Atualmente, um dos grandes vilões da má distribuição de renda é o alto preço dos alimentos, que afetam muito mais as pessoas de baixa renda. Para uma família com renda mensal de R$ 200, 50% é gasto com alimentação. Essa porcentagem cai para 15% para uma família de renda de R$ 2000. Dois fatores explicam o alto preço do alimento. O primeiro é o modelo fiscal brasileiro, que sobretaxa produtos ao invés de lucros e investimentos.
A pobreza e a fome são parte do processe cíclico da má distribuição de renda. Hoje no Brasil temos 60 milhões de pobres (outras fontes indicam "apenas" 30 milhões) e outros tantos milhões abaixo da linha de indigência. A definição de pobre é aquele que tem uma renda per capita familiar inferior a linha de pobreza. A linha de pobreza é o custo das necessidades básicas do indivíduo.
A realidade é que o Brasil tem uma dos piores índices de distribuição de renda no mundo, dezenas de milhões de pobres e outros milhões de famintos. Governos e mais governos passaram e a situação apenas piorou. Melhorar esse quadro não significa capítulos e mais capítulos de soluções demagógicas, mas sim poucas ações efetivas.

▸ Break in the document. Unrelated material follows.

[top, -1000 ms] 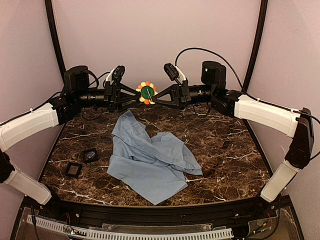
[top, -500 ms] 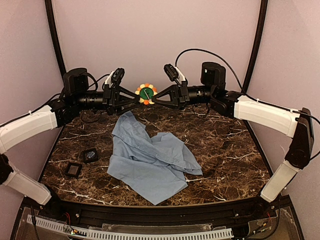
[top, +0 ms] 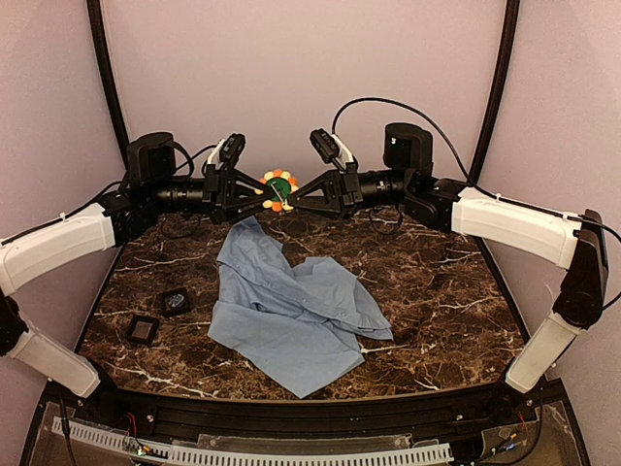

Dentre essas ações estão o aumento do salário mínimo, a diminuição do preço dos alimentos, diminuição da carga tributária dos mais pobres, através de uma reforma fiscal, melhora na educação e reforma agrária.
Vamos torcer que a triste realidade de Guamare mude e que a nossa renda possa ser distribuída com mais transparência e que o Governo que ai estar não seja de parte e sim de todos pois todos tem direito de ter uma vida digna perante as leis e constituição Brasileira.